La solicitud de un libro o de un disco se atiende con flojera o rezongos. Nada más molesto que la respuesta monosilábica, más parecida a los gruñidos del animal agonizante que se desplaza con la celeridad de un caracol anciano. Hay quienes para no sentirse ofendidos o enojarse de manera innecesaria y gratuita, prefieren buscar por sí mismo en los desordenados anaqueles de las librerías, o entre las interminables producciones de discos compactos, que toparse con esta especie de cancerberos, siempre mal encarados y molestos, para quienes ni todo el oro de Eneas ni las dulces notas de Orfeo serían suficientes para hacerlos modificar su comportamiento. Más bien, y siguiendo esta línea mitológica, hace falta un Hércules que los haga ver la luz o, al menos, que los ponga en su sitio. Del mismo modo en que el asesino llora y suplica cuando tiene encima la mano de la ley, esta nueva casta que conforma el penúltimo pero no menos importante eslabón de las cadenas productivas, sabe con quién meterse. En un frío análisis que elaboran con la precisión de un matemático, determinan a quién pueden tratar como trapeador sin resultar heridos en el ejercicio. Un gafete o una simple playera de cuello tipo chemise parecen otorgarles licencia para maltratar sin miramientos a quien se le ocurra solicitarles un libro, una prenda o lo que se exhiba y sea necesaria la intervención de un vendedor.
La ventaja es que en el país de las llaves y las contra-llaves existe un mecanismo que aplicado a tiempo y con firmeza sobre el empleado de medio pelo, remueve algo en su turbia conciencia y lo vuelve dócil como un cordero.
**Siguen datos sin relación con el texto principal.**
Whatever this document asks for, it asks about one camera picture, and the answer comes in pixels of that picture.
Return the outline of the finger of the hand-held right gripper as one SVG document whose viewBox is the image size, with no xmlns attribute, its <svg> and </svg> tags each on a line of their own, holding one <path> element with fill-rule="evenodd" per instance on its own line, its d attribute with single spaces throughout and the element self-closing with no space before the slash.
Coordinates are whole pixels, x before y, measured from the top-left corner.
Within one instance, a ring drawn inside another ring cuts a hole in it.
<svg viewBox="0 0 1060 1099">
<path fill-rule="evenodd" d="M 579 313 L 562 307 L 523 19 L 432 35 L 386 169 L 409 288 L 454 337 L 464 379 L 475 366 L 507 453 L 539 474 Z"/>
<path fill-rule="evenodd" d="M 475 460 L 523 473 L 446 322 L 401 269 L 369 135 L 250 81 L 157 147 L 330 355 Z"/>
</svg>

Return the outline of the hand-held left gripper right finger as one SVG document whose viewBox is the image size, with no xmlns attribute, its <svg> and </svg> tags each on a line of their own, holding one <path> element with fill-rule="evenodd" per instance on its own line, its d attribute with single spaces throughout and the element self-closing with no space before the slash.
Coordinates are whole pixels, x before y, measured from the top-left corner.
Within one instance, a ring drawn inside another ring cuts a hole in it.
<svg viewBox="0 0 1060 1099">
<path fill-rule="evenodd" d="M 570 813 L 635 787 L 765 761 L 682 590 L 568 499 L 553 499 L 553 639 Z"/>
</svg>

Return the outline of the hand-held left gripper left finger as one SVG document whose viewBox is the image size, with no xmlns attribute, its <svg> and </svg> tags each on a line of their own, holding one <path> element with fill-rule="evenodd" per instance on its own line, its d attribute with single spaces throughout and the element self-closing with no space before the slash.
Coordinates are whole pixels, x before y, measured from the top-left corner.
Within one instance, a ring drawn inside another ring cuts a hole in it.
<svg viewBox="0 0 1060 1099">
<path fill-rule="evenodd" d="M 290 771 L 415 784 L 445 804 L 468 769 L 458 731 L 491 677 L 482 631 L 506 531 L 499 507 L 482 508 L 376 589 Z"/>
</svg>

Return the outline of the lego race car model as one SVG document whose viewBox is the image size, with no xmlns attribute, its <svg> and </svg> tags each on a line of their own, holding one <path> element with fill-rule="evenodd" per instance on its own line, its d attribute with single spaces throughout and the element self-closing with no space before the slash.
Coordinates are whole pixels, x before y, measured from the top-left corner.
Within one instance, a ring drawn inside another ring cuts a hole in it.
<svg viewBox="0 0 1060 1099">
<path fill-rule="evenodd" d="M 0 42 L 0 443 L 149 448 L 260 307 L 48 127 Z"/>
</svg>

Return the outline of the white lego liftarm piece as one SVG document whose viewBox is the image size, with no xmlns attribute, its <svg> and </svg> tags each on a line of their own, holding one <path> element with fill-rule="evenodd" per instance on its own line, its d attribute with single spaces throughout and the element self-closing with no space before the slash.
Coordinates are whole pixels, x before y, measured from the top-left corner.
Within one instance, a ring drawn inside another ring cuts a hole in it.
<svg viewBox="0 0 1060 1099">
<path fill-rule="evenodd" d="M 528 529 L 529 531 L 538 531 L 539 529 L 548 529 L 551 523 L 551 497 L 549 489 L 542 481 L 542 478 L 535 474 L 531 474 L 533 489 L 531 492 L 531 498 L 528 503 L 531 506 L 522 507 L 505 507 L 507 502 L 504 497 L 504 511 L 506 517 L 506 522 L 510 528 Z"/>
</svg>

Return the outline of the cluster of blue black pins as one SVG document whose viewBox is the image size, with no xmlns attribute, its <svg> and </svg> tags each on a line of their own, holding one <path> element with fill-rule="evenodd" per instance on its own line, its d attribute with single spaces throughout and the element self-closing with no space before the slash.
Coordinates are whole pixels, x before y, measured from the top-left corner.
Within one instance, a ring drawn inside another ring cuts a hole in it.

Se llama desprecio. Una mirada clavada sobre sus ojos, un ademán que más que solicitar ordena y una voz un tanto elevada con una pronunciación que saborea cada vocal, estos tres pasos fulminan por completo los intenciones del empleado que harto de su situación de paria, descontento por el trato amargo que le prodiga la productora de sus quincenas, se desquita con el cliente, a quien debiera, si no idolatrar, sí tratarlo respetuosamente, pues de él y sólo de él, depende el bienestar de la empresa y por consiguiente de la conservación del empleo.
La respuesta a esta arraigada cultura de la descortesía no está en la vieja máxima que reza “Si no te gusta tu trabajo, renuncia”, sino en una transformación del concepto mismo de trabajo, que empieza, necesariamente, en el reconocimiento de que los bajos sueldos generan bajas expectativas, ganancias mediocres y empleados tristes y sombríos.